Document
1.Brief introduction
Synonymous substitution (which is often called silent mutation before) is a kind of point mutation occurs in genes' coding region.
Because the codons' degeneracy, it does not alter the Amino acid residue. As a result, for a long time, it's considered no bio function, treated as "silent".
But recent research shows "Silent Mutation Make Some Noise", and makes people focus on the area.
Efforts have been made, one possible mechanism has been proposed, and synonymous mutations specifically change the splicing motifs and cause abnormal splicing.
However, there is no database focusing on the dangerous of synonymous mutations yet.
Therefore, we have collected diseases related mutation to construct a Database of Deleterious Synonymous mutation (dbDSM) that would help in understanding the
relationship between diseases and the synonymous mutations. Here we present the updated dbDSMv2.0 database, which newly added the tmVar data and updated ClinVar, GWAS Catalog data.
In the new version of the database, we added new annotation features, including transcripts, conservatism,
etc and we used the voting method to integrate the scores of the five scoring tools (SilVA, DDIG-SN, FATHMM-MKL, CADD, and TraP) which is named dbDSMScore to further assess
the deleterious of the variants. Notably, variants from the original literature are marked in red.
2.The sources of the data
Data source |
dbDSMv1.0 |
dbDSMv2.0 |
1.Manually curated |
Yes |
Yes |
2.GRASP |
Yes |
Yes |
3.ClinVar |
Yes |
Yes |
4.PolymiRTS |
Yes |
Yes |
5.GWAS catalog |
Yes |
Yes |
6.GWASdb |
Yes |
Yes |
7.tmVar |
No |
Yes |
3.The sum of the data
SNPs |
Number of records in dbDSMv1.0 |
Number of records in dbDSMv2.0 |
With ref ID |
1219 |
2116 |
Without ref ID |
116 |
631 |
Total |
1335 |
2747 |
4.The DSMs classification
To the best of our knowledge, there is no consensus classification of molecular mechanisms by which synonymous mutations contribute to disease phenotype.

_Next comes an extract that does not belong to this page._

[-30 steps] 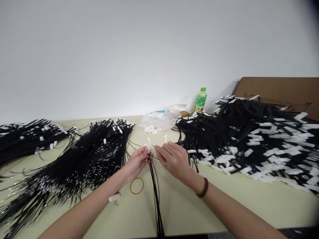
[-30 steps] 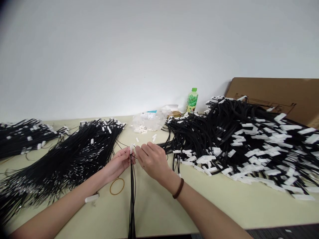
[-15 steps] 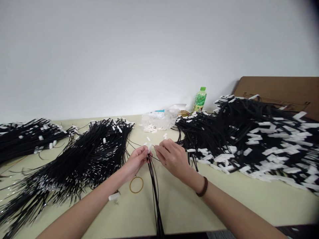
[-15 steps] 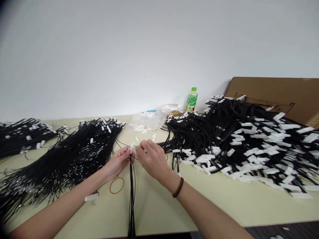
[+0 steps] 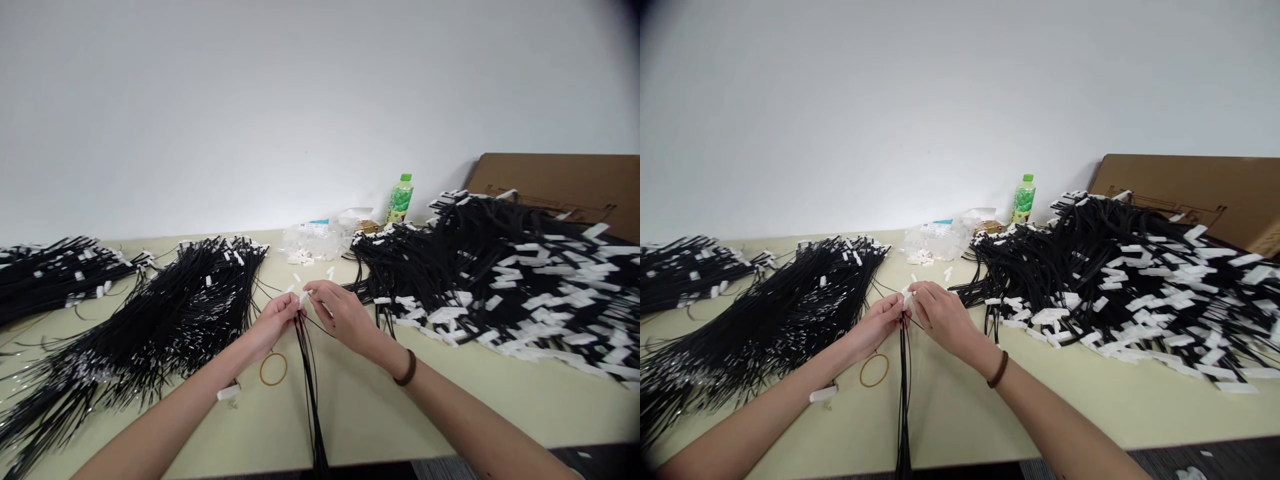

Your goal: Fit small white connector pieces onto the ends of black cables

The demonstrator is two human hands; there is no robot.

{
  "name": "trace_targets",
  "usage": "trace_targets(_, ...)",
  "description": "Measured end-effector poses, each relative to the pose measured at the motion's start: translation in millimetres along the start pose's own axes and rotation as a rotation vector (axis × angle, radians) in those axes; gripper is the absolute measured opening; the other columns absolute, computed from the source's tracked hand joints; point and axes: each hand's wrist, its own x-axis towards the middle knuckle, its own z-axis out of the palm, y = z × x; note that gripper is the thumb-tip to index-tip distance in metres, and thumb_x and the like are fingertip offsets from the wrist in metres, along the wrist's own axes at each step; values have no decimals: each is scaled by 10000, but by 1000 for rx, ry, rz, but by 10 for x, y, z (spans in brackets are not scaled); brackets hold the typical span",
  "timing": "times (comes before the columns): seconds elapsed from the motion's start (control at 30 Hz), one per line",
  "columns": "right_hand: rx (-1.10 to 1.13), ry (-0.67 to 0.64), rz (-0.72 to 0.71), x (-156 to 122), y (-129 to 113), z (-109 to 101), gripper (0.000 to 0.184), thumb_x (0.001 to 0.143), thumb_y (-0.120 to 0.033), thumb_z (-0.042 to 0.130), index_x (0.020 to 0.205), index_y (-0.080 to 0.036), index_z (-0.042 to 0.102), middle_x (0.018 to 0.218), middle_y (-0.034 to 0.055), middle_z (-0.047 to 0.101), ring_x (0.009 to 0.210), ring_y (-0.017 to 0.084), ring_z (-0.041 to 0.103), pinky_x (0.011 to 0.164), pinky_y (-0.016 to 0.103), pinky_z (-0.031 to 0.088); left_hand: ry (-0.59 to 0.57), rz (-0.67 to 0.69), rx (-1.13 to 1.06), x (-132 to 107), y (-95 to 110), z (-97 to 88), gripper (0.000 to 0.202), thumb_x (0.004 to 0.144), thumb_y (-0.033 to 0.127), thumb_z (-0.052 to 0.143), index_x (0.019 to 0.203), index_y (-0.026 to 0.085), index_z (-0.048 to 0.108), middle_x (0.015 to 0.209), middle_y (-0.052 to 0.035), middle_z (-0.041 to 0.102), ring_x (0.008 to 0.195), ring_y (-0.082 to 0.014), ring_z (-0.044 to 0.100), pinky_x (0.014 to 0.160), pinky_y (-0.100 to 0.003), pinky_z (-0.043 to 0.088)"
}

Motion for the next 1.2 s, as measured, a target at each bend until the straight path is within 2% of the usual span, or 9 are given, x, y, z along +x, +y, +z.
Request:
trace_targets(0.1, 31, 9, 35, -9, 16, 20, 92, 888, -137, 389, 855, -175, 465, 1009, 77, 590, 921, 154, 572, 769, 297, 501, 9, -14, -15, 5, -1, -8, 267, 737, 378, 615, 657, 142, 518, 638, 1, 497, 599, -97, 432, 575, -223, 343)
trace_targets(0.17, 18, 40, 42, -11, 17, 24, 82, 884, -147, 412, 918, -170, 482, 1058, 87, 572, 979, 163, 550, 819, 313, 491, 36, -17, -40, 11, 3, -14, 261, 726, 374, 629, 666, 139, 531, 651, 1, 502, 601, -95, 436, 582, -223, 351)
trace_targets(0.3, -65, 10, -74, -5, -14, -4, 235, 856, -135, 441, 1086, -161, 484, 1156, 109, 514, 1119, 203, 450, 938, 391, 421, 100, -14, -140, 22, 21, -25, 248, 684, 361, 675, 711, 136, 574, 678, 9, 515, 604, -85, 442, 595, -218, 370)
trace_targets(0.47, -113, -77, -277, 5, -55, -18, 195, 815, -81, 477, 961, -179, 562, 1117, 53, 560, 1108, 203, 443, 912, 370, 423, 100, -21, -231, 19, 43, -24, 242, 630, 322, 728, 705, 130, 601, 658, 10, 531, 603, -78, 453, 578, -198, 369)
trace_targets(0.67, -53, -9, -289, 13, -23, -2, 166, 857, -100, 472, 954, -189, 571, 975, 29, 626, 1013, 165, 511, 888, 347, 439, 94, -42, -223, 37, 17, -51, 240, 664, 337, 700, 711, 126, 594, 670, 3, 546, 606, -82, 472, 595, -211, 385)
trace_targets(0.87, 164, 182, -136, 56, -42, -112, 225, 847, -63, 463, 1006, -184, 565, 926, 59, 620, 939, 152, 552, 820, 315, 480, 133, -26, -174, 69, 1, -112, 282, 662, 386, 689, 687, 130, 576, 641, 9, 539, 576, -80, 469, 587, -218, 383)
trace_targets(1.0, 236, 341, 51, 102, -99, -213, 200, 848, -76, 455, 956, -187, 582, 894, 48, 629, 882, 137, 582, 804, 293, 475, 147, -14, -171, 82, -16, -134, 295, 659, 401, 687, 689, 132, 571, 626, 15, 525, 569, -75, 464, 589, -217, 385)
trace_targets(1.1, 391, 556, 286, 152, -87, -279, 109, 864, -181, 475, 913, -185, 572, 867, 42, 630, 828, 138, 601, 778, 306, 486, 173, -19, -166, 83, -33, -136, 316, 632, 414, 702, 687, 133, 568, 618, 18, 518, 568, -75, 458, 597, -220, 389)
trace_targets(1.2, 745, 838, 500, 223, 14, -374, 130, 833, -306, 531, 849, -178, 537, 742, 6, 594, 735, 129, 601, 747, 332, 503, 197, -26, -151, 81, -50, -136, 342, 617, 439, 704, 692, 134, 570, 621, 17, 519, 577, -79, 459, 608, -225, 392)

Therefore, after reviewing the literature (Bali and Bebok, 2015; Gotea et al, 2015; Hunt et al, 2014; Sauna and Kimchi-Sarfaty, 2011),
we used a classification system in the database as follows:
Classification |
Description |
Splicing regulation |
Synonymous mutations may disrupt critical elements necessary for splicing, which could result in multiple outcomes, such as exon truncation, exon skipping, and intron inclusion. |
mRNA structure |
Synonymous mutations can alter mRNA structure, which in turn can change transcript stability and translation dynamics. |
microRNA binding |
Synonymous mutations can change the nucleotide sequence recognized by microRNAs, which can alter gene expression levels. |
Transcription factor regulation |
Synonymous mutations can add or subtract exonic transcription factor binding sites, leading to altered gene expression levels. |
Protein synthesis |
Protein translation and folding can also be influenced by synonymous mutations through codon usage (rare versus frequent codons), tRNA availability, mRNA shape, and ribosome structure. |
n/a |
If the mechanism is not available, the classification information is indicated as n/a. |
References:
Bali, V., & Bebok, Z. (2015). Decoding mechanisms by which silent codon changes influence protein biogenesis and function.
The International Journal of Biochemistry & Cell Biology, 64, 58-74.
Gotea, V., Gartner, J. J., Qutob, N., Elnitski, L., & Samuels, Y. (2015). The functional relevance of somatic synonymous mutations in melanoma and other cancers.
Pigment Cell & Melanoma Research, 28(6), 673-684.
Hunt, R. C., Simhadri, V. L., Iandoli, M., Sauna, Z. E., & Kimchi-Sarfaty, C. (2014). Exposing synonymous mutations. Trends in Genetics, 30(7), 308-321.
Sauna, Z. E., & Kimchi-Sarfaty, C. (2011). Understanding the contribution of synonymous mutations to human disease. Nature Reviews Genetics, 12(10), 683-691.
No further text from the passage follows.